Challenges we ran into

  1. DOM Element Stability: Dynamic pages would change between scan and click

    • Solution: Real-time element mapping with mutation observers
  2. Cross-site Compatibility: Different frameworks (React, Angular, vanilla JS) required adaptive parsing

    • Solution: Framework-agnostic element detection using multiple selectors
  3. Performance vs.

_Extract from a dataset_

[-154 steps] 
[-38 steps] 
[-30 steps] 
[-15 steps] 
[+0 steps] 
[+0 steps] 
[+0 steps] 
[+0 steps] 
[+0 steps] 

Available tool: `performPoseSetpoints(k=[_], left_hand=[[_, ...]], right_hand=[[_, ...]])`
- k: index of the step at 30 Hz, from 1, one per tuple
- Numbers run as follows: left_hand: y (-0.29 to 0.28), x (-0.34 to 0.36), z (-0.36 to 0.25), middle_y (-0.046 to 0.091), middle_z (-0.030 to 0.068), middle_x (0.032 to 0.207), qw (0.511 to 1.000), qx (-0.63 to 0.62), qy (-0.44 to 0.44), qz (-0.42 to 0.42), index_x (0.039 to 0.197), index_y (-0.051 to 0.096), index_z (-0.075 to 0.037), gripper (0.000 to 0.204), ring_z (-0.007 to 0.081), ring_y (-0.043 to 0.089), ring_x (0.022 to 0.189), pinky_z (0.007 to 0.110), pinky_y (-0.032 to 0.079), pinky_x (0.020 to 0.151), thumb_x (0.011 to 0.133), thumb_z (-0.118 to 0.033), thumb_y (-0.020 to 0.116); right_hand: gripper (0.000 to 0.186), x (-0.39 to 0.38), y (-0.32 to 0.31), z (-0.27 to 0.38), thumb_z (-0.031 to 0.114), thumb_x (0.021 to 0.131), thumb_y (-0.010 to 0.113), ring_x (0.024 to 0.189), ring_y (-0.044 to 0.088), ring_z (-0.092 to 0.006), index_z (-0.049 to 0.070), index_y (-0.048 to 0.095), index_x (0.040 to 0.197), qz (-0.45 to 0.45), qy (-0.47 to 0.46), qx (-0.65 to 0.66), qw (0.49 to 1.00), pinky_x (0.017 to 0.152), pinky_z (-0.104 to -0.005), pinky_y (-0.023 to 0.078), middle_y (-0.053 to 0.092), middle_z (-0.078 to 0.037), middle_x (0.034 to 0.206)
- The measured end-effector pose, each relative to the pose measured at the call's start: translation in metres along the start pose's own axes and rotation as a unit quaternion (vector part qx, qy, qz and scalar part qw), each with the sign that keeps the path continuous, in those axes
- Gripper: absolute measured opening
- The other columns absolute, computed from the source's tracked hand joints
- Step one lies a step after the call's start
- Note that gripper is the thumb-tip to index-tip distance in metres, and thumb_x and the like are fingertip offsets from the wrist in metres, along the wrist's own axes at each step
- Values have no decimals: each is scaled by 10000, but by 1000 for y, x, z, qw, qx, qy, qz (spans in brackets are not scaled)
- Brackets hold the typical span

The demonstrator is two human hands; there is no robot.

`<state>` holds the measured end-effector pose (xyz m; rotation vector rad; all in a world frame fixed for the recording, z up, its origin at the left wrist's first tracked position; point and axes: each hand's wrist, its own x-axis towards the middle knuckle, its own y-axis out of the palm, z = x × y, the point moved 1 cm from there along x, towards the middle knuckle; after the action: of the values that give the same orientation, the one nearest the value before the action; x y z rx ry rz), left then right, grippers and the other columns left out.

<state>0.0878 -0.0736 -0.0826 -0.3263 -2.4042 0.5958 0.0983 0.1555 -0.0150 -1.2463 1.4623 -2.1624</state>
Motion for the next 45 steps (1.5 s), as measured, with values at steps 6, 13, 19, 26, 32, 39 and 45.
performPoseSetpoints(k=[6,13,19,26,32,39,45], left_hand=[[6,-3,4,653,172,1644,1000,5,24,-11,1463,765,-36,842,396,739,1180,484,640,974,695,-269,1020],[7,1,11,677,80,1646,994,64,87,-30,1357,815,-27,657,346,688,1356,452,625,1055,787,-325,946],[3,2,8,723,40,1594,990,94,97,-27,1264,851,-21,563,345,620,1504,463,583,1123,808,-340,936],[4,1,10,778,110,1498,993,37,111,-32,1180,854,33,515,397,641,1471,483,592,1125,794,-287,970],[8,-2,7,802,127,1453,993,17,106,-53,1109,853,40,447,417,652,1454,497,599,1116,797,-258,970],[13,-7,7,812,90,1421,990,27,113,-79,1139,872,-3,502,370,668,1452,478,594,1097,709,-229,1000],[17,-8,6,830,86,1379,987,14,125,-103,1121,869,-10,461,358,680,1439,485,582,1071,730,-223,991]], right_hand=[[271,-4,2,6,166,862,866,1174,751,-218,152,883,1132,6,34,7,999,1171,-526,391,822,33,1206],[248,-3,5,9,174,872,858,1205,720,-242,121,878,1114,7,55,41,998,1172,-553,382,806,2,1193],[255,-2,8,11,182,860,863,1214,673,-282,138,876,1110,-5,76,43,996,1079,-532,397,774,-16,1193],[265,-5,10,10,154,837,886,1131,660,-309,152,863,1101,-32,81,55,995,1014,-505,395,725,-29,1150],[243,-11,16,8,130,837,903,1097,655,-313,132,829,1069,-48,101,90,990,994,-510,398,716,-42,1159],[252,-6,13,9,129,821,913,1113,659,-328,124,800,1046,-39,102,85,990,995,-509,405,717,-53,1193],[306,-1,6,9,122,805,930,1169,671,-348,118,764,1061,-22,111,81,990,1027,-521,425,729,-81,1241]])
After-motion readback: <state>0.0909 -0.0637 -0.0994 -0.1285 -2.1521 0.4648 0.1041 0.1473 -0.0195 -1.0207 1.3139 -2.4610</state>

Accuracy: Comprehensive scanning slowed down complex pages

    • Solution: Lazy loading and progressive enhancement
  4. AI Integration Timing: External API delays disrupted user experience

    • Solution: Hybrid approach with rule-based fallbacks

Accomplishments that we're proud of

  1. Real Impact: Built something that genuinely helps people with cognitive accessibility needs

  2. Technical Innovation: Created a working DOM reconstruction system in 36 hours

  3. AI Integration: Successfully implemented both rule-based and ready-to-scale AI classification

  4. User Experience: Designed an intuitive interface that requires zero learning curve

  5. Performance: Achieved sub-100ms panel injection on most websites

What we learned

Technical Insights:

  • Chrome extension messaging requires careful async handling
  • DOM manipulation has subtle cross-browser implications
  • AI classification works best as enhancement, not replacement for rules

Accessibility Learnings:

  • Structural simplicity matters as much as visual accessibility
  • Different user groups need different types of simplification
  • Real user testing reveals needs that metrics don't capture

Team Growth:

  • Balancing ambitious vision with hackathon constraints
  • Dividing complex problems into parallel workstreams
  • The importance of rapid prototyping and user feedback

What's next for Navvra: AI-Powered Accessibility Assistant

Short-term (1-3 months):

  • Gemini API integration for enhanced classification
  • User preference system and presets
  • Expanded browser support (Firefox, Edge)

Medium-term (3-6 months):

  • Mobile browser compatibility
  • Advanced struggle detection using behavioral analysis
  • Community-driven element classification rules

Long-term Vision:

  • Personalized adaptation learning from user patterns
  • Enterprise version for internal business applications
  • Integration with educational platforms and LMS systems

We're excited to continue developing Navvra into a comprehensive accessibility platform that makes the web truly usable for everyone.